O geólogo suíço aposentado Marcos Buser, que assessorou o governo nesta questão, escreveu um artigo há dez anos alertando sobre os perigos dessas práticas.
Ele destacou dois riscos principais das munições: primeiro, mesmo debaixo d’água, ainda existe o risco de explosão, pois em muitos casos “o exército não retirou os fusíveis antes de descartar as munições”.
Além disso, há a questão da contaminação da água e do solo, com a possibilidade real de que o TNT altamente tóxico polua a água e os sedimentos do lago.
O governo suíço reconhece que factores como a visibilidade limitada, o ferro magnético e o peso das munições “representam grandes desafios para uma recuperação ambientalmente segura”.
Uma avaliação das técnicas de recuperação realizada em 2005 mostrou que todas as soluções propostas apresentavam riscos significativos para os ecossistemas sensíveis dos lagos.
Histórico de problemas
Esta não é a primeira vez que os militares suíços demonstram negligência com as suas munições.
Em 1947, a vila alpina de Mitholz sofreu uma enorme explosão quando explodiram 3.000 toneladas de munição armazenadas pelo exército em uma montanha próxima.
A explosão matou nove pessoas e destruiu a aldeia. O estrondo foi ouvido a 160 quilômetros de distância, em Zurique.
Há três anos, os militares admitiram que 3.500 toneladas de munições não detonadas ainda enterradas na montanha não eram seguras e anunciaram que seriam removidas.
Isto significa que os residentes de Mitholz terão de abandonar as suas casas durante uma década durante a operação de limpeza.
Houve também escândalos envolvendo a estratégia de defesa da Suíça na Guerra Fria, que incluía a colocação de minas em pontes e túneis para evitar uma invasão. Algumas pontes tiveram que ser rapidamente limpas de minas, pois os veículos pesados modernos corriam o risco de causar uma explosão.
Em 2001, 11 pessoas morreram no Túnel de São Gotardo, uma das principais vias de transporte da Europa, quando eclodiu um incêndio causado por uma colisão entre dois camiões.

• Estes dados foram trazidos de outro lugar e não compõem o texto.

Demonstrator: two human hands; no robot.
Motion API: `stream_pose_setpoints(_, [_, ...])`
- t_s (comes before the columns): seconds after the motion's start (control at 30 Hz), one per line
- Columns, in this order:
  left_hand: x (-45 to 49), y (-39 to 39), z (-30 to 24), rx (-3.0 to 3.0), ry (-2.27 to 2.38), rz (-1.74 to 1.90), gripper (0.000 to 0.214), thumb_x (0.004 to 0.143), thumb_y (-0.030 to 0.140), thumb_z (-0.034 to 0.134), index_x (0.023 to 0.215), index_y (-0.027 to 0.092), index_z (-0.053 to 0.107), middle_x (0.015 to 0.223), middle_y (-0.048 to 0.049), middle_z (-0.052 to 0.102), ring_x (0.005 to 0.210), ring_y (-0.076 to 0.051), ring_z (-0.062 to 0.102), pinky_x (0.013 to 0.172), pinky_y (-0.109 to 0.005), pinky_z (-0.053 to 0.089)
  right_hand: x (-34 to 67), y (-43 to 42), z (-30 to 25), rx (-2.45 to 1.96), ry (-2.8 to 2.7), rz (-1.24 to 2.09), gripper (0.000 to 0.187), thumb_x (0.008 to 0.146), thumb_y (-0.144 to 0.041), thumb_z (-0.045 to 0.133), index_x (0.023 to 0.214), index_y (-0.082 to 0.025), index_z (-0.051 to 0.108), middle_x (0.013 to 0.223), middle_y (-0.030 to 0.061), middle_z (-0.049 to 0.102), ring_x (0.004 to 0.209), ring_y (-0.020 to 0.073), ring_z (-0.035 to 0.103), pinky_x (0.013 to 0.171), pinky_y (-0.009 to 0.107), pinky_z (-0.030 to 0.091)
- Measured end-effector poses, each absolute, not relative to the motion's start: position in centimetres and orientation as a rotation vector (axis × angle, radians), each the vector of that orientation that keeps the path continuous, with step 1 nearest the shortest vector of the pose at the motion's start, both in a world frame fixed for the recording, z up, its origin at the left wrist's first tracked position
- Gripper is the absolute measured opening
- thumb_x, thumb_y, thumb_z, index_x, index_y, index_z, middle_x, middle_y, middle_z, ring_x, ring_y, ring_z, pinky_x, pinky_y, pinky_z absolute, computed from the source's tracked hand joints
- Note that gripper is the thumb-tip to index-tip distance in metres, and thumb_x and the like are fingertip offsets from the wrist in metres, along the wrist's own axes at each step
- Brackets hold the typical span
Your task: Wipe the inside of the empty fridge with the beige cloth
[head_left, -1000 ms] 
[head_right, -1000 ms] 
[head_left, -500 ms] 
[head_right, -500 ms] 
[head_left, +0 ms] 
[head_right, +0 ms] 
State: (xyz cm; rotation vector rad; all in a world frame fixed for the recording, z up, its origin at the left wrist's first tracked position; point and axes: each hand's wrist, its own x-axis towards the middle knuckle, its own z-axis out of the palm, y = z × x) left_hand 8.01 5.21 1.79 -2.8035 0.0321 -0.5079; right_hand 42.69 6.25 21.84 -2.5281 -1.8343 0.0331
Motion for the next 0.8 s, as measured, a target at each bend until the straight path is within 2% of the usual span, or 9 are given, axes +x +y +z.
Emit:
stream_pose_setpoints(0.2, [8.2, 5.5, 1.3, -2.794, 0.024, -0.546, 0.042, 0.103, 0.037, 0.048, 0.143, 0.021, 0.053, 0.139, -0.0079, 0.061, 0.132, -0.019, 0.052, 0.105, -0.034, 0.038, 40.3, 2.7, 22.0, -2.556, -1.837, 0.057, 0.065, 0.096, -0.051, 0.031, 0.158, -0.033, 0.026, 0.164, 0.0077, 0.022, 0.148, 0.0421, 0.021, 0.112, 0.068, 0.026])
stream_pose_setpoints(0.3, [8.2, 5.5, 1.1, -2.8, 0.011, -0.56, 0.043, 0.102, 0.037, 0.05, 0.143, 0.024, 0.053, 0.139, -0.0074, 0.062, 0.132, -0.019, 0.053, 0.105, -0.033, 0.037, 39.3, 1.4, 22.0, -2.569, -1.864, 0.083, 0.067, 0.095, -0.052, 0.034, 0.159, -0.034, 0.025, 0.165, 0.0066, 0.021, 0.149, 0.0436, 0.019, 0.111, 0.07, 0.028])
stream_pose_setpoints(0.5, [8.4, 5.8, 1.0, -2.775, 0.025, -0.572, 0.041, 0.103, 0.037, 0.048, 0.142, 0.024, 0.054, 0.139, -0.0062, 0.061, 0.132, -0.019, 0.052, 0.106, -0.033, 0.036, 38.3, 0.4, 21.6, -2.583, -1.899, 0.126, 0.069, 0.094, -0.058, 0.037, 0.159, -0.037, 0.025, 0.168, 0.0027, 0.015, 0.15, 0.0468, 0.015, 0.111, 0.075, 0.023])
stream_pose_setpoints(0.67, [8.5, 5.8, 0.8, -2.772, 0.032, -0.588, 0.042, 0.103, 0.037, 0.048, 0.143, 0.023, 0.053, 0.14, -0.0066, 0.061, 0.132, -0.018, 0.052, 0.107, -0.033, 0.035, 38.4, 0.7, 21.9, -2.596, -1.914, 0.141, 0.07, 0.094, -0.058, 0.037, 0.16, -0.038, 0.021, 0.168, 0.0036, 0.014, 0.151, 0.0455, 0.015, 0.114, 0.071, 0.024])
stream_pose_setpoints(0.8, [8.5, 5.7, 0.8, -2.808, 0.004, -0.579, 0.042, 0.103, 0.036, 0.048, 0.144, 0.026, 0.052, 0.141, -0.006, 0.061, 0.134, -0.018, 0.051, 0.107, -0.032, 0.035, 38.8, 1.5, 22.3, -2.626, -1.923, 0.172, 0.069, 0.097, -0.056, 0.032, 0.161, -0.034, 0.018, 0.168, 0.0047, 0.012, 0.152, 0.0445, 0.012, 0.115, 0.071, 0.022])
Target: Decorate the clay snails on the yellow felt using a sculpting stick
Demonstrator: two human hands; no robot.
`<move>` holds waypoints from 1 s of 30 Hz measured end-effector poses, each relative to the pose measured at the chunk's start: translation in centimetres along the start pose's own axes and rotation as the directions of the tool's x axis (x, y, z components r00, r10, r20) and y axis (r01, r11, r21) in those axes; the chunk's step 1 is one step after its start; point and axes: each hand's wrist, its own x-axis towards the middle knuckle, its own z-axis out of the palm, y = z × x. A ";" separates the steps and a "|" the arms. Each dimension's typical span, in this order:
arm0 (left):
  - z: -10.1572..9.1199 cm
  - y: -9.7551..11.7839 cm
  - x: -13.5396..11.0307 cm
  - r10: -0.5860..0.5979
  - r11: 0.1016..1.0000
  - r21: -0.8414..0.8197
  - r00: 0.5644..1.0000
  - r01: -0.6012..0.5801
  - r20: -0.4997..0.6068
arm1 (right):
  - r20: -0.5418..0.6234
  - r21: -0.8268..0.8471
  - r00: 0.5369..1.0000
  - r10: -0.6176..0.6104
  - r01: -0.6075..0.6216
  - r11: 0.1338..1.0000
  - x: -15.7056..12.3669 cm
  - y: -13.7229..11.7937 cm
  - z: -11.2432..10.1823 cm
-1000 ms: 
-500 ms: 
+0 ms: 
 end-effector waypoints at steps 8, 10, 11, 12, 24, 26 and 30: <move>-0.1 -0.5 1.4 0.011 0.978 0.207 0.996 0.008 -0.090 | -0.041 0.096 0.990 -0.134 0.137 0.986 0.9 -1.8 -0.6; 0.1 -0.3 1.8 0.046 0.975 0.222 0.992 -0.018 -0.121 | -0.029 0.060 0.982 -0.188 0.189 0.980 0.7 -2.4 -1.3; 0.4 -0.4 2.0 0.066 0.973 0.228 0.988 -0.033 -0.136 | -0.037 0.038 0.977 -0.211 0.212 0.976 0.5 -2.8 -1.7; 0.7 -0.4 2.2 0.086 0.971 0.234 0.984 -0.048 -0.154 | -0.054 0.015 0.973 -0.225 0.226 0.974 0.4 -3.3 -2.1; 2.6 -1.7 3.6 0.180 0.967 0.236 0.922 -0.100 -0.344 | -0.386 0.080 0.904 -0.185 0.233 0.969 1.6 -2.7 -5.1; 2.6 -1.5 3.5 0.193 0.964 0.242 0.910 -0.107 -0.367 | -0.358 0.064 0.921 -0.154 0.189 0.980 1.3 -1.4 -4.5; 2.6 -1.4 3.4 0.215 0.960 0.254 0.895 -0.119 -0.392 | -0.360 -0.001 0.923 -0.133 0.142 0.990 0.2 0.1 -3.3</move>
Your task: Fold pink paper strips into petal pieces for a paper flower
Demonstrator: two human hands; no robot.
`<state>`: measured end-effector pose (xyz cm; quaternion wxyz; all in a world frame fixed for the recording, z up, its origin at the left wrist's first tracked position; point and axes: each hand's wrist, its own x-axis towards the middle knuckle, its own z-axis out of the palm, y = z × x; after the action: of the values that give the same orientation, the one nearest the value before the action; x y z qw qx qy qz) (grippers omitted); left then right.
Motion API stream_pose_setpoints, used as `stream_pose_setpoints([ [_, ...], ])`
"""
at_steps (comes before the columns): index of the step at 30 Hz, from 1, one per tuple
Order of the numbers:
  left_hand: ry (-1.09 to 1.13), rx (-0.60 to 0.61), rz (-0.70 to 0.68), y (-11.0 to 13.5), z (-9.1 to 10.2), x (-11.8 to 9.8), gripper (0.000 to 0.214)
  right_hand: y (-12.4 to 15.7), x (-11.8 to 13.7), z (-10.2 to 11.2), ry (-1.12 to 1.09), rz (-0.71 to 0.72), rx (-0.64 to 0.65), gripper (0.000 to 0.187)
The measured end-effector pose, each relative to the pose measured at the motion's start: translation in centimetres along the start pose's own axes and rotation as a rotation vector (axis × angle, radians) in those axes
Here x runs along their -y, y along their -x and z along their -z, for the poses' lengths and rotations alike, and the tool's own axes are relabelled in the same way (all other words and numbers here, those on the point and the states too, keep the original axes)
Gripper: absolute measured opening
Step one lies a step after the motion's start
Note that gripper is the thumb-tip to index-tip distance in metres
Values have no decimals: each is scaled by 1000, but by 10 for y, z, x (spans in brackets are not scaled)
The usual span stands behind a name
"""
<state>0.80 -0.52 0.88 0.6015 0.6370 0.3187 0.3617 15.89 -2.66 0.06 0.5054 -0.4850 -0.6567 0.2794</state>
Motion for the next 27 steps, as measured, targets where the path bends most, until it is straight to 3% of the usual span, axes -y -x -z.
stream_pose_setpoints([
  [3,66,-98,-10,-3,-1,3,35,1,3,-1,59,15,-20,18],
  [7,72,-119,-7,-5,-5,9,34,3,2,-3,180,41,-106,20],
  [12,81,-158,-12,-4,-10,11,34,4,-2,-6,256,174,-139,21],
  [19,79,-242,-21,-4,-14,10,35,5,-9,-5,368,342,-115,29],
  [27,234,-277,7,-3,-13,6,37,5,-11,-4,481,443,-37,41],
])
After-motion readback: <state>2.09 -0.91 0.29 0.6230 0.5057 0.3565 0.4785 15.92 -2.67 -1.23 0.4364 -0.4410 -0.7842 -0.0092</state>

Grandes quantidades de explosivos – que não estiveram envolvidos no incêndio – ainda estavam armazenadas num armazém perto da entrada do túnel. Depois que os bombeiros controlaram o fogo com sucesso, o exército chegou com equipamentos de desarmamento.
Esta semana, o exército revelou que o número de civis que relataram ter encontrado munições não detonadas no interior da Suíça aumentou 12% no ano passado (em 2022).
Mesmo nos glaciares, agora em recuo devido às alterações climáticas, o derretimento do gelo revela munições activas gastas que sobraram do treino em alta montanha realizado há décadas.
Isto é um legado da estratégia de “neutralidade armada” da Suíça – manutenção de um grande exército de milícias (todos os homens suíços são obrigados a prestar serviço militar) que treina quase exclusivamente num país densamente povoado.
Longo e caro
A tarefa de retirar munições dos lagos suíços será longa e complexa. Mas primeiro, alguém precisa bolar um plano viável sobre como removê-los.
Embora alguns critiquem os militares por não pensarem nisto quando descarregam as munições, durante décadas os geólogos aconselharam os militares que a prática era segura.
Agora, a busca por soluções está em andamento. Após um apelo do Departamento de Defesa Suíço, o público poderá submeter as suas ideias até Fevereiro do próximo ano, altura em que serão avaliadas anonimamente por um painel de especialistas.
Os três vencedores serão anunciados em abril.
O governo afirmou: “Não está prevista a implementação imediata das propostas recebidas, mas poderão servir de base para futuros esclarecimentos ou para o lançamento de projetos de investigação”.
Buser sugere recorrer ao Reino Unido, à Noruega ou à Dinamarca, tendo em conta o historial desses países no tratamento de naufrágios de guerra contendo munições não detonadas.
Ele mesmo terá alguma ideia? “Não, estou muito velho agora… mas se precisar de conselhos, ficarei feliz em ajudar.”